START RECORDS FOR THIS EXERCISE

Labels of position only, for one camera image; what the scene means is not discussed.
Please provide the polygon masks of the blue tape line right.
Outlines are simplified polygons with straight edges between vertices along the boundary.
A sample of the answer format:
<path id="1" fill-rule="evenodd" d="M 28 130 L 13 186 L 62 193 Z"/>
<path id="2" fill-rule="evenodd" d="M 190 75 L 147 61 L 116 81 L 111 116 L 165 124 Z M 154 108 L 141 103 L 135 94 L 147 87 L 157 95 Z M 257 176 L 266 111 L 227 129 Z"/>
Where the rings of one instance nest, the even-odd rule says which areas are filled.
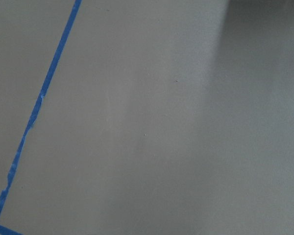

END RECORDS FOR THIS EXERCISE

EXERCISE DETAILS: Starting at the line that contains "A sample of", retype every line through the end of the material exactly as written, including both end lines but no pictures.

ANSWER FOR THIS EXERCISE:
A sample of the answer format:
<path id="1" fill-rule="evenodd" d="M 28 130 L 13 186 L 62 193 Z"/>
<path id="2" fill-rule="evenodd" d="M 190 75 L 147 61 L 116 81 L 111 116 L 165 124 Z M 154 108 L 141 103 L 135 94 L 147 87 L 157 95 Z M 257 176 L 266 111 L 227 129 Z"/>
Where the rings of one instance nest, the even-odd rule says which areas are filled.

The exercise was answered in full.